(Records excerpted from a collection)
☆ ☆ ☆ ☆

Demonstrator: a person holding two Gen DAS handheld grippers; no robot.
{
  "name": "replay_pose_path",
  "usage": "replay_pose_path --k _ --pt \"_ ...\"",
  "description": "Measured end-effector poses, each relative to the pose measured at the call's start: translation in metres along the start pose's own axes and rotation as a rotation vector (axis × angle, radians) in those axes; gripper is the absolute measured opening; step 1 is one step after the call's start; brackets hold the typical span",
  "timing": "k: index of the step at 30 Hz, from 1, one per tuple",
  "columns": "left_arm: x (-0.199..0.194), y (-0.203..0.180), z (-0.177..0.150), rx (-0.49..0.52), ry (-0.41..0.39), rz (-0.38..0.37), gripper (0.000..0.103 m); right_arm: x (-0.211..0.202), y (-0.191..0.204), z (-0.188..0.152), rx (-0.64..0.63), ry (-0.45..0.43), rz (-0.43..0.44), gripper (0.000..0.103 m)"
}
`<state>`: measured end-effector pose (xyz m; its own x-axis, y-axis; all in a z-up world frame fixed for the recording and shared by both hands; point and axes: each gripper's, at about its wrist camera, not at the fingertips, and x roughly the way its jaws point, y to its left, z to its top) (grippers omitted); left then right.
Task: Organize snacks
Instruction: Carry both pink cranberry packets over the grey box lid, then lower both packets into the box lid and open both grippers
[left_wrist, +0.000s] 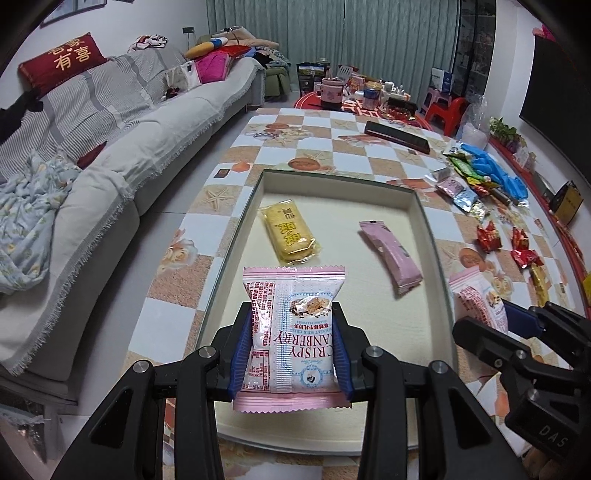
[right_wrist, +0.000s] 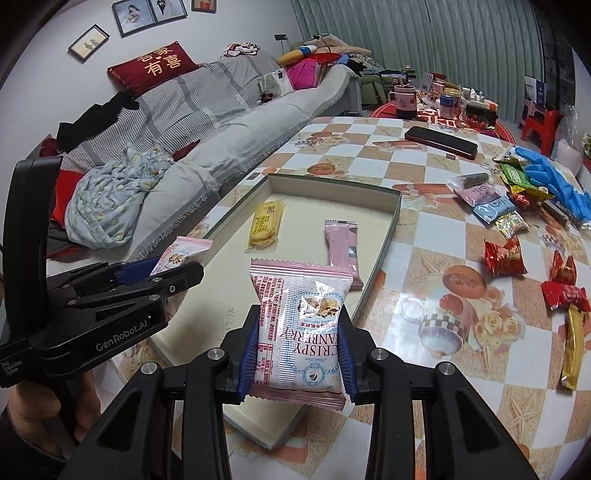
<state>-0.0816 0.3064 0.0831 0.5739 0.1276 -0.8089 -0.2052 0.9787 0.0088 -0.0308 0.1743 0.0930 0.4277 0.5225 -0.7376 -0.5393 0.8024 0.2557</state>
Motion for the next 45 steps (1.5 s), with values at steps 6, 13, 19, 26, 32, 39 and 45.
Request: replay_pose_path --k 6,13,19,26,32,39,45 --pt "0.016 0.005 0.006 0.006 0.024 0.006 0.042 0.018 0.011 0.007 -0.027 0.032 -0.011 0.039" --pt "0.03 0.005 0.026 0.033 0.048 0.013 0.042 0.033 0.01 0.03 -0.024 0.036 -0.04 0.039" --pt "0.042 0.0 0.046 0.054 0.052 0.016 0.042 0.04 -0.004 0.05 0.021 0.023 -0.044 0.039" --pt "0.063 0.001 0.055 0.052 0.079 0.011 0.042 0.057 -0.007 0.059 0.017 0.048 -0.076 0.039" --pt "0.078 0.001 0.058 0.058 0.096 0.0 0.042 0.067 -0.014 0.063 0.013 0.056 -0.094 0.039" --pt "0.09 0.002 0.06 0.043 0.119 -0.02 0.047 0.085 -0.022 0.07 0.018 0.086 -0.106 0.039" --pt "0.078 0.018 0.059 -0.015 0.091 -0.034 0.075 0.077 -0.028 0.078 0.066 0.054 -0.019 0.061"
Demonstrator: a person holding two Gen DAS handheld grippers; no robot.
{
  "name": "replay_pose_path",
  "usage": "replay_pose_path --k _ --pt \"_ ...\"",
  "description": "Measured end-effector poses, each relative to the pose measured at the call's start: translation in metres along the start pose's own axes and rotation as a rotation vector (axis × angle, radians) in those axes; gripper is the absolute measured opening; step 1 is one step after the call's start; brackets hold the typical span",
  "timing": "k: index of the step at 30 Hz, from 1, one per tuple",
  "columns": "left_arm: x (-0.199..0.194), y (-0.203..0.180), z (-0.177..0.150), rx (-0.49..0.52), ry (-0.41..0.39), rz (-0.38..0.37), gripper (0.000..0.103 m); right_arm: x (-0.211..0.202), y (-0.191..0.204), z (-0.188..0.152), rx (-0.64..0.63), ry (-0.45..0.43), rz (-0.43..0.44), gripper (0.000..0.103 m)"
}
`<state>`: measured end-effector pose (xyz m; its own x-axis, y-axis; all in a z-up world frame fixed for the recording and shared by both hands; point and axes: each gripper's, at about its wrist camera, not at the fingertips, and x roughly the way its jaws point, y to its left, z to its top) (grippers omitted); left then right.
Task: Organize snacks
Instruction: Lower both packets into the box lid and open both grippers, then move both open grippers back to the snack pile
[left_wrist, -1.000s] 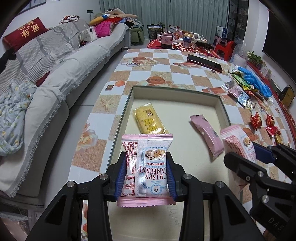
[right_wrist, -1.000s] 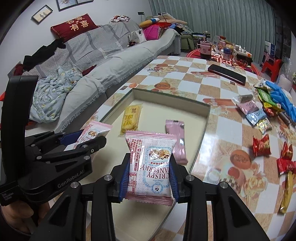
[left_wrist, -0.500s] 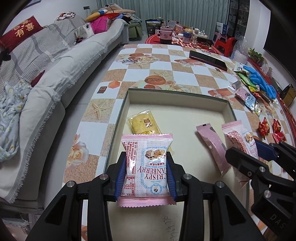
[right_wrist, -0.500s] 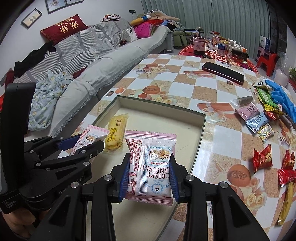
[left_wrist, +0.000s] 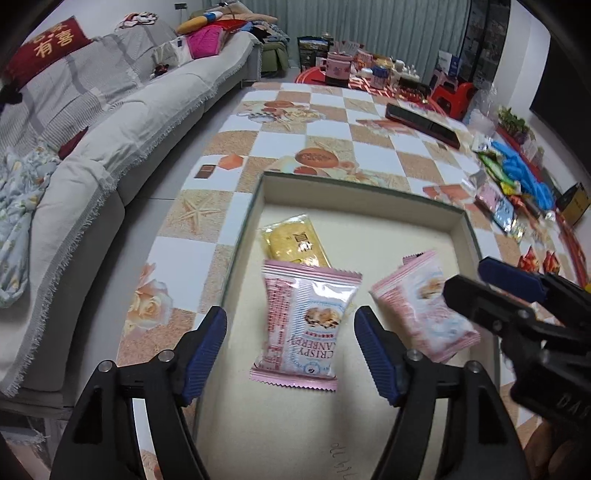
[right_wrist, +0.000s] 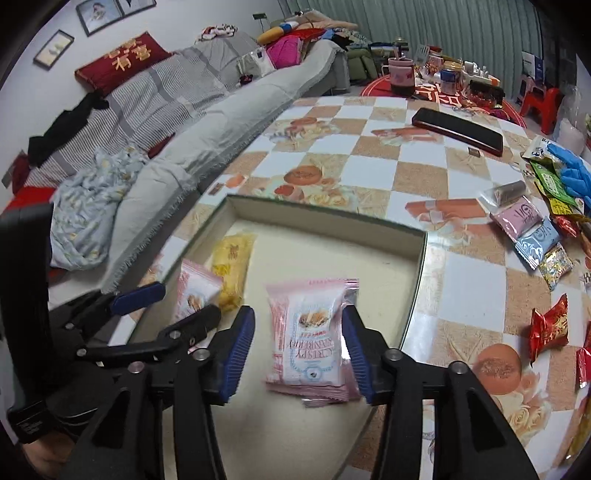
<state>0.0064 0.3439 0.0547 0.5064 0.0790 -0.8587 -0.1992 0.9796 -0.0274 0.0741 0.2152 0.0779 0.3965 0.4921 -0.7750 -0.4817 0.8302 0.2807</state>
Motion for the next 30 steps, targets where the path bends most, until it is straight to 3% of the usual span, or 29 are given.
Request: replay_pose_path --k 1,6,10,18,22,24,28,29,30 --pt "-0.005 0.003 0.0 -0.007 -0.01 0.003 0.075 -0.006 0.0 0.001 0.002 -0.021 -0.004 0.065" --pt "-0.03 0.009 -0.006 -0.041 -0.045 -0.027 0.078 -0.04 -0.015 -0.003 0.048 -0.096 0.004 0.065" --pt "-0.048 -0.016 -0.018 -0.013 -0.064 -0.071 0.078 -0.07 -0.045 -0.028 0.062 -0.12 -0.043 0.065" --pt "-0.059 -0.142 -0.061 0.146 -0.028 -0.246 0.081 -0.134 -0.169 -0.12 0.159 -0.108 -0.309 0.065" --pt "-0.04 -0.215 -0.084 0.262 0.028 -0.244 0.081 -0.152 -0.235 -0.159 0.249 -0.074 -0.458 0.065" --pt "-0.03 -0.242 -0.089 0.283 0.046 -0.254 0.081 -0.158 -0.262 -0.173 0.322 -0.07 -0.437 0.065" --pt "-0.006 -0.27 -0.081 0.309 0.055 -0.186 0.081 -0.164 -0.279 -0.179 0.349 -0.099 -0.388 0.066" --pt "-0.001 -0.274 -0.073 0.321 0.052 -0.163 0.081 -0.164 -0.28 -0.179 0.346 -0.11 -0.372 0.067" --pt "0.002 -0.279 -0.062 0.334 0.041 -0.132 0.081 -0.164 -0.279 -0.18 0.337 -0.126 -0.349 0.076"
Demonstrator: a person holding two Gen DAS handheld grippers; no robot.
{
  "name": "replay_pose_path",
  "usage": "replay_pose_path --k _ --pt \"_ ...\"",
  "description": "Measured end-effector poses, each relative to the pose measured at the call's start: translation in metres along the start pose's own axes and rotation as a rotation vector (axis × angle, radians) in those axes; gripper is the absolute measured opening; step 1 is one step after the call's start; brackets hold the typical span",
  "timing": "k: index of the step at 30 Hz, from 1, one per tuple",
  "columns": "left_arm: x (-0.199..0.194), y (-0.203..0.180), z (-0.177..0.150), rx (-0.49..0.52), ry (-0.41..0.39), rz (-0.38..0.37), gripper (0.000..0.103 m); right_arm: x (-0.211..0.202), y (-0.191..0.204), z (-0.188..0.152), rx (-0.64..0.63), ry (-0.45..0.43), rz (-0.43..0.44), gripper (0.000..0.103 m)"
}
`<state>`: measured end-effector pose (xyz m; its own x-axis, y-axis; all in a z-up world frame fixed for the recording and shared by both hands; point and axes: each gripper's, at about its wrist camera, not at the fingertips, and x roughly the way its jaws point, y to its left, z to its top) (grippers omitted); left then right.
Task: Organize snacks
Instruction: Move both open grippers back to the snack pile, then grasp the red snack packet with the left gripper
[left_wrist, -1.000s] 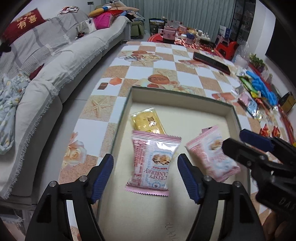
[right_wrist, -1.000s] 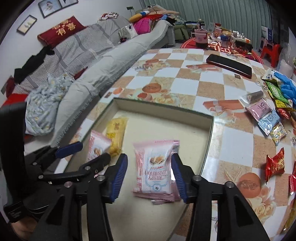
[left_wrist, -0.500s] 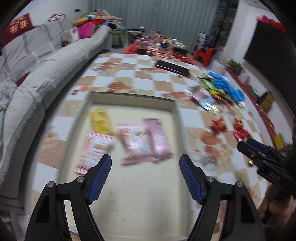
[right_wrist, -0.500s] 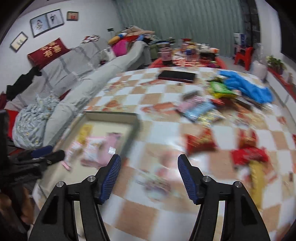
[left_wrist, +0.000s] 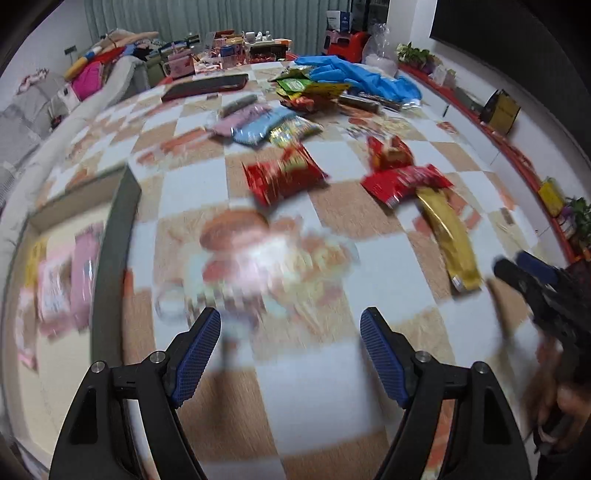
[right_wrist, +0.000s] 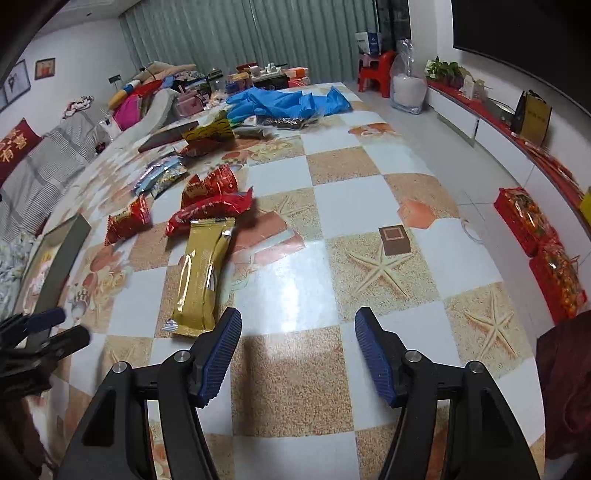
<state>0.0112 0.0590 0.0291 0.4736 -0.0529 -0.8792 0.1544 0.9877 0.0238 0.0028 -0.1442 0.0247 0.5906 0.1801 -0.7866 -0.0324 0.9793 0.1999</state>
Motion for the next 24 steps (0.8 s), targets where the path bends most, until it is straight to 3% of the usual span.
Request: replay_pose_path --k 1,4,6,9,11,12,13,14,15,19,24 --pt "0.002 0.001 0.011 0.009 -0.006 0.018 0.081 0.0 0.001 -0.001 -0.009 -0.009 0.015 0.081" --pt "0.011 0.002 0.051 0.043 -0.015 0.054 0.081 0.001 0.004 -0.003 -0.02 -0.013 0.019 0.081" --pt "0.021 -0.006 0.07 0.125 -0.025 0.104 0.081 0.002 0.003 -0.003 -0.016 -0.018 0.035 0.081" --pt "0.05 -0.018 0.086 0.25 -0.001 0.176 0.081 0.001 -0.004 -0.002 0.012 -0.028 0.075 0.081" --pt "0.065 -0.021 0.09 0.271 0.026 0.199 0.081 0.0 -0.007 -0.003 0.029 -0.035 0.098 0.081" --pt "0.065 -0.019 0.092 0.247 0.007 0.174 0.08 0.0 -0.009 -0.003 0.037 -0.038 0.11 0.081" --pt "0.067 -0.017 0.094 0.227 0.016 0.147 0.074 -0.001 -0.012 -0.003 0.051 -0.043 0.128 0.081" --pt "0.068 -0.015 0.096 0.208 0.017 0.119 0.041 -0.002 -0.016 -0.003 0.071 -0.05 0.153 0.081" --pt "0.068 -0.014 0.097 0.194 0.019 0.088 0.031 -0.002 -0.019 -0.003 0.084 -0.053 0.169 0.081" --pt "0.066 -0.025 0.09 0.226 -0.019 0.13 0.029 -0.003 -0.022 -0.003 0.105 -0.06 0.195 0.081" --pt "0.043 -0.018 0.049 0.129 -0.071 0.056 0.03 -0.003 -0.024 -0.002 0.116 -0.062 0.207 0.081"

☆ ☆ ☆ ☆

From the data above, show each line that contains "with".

Motion for the next 45 steps (1.5 s), with values at steps 6, 13, 19, 26, 32, 39 and 45.
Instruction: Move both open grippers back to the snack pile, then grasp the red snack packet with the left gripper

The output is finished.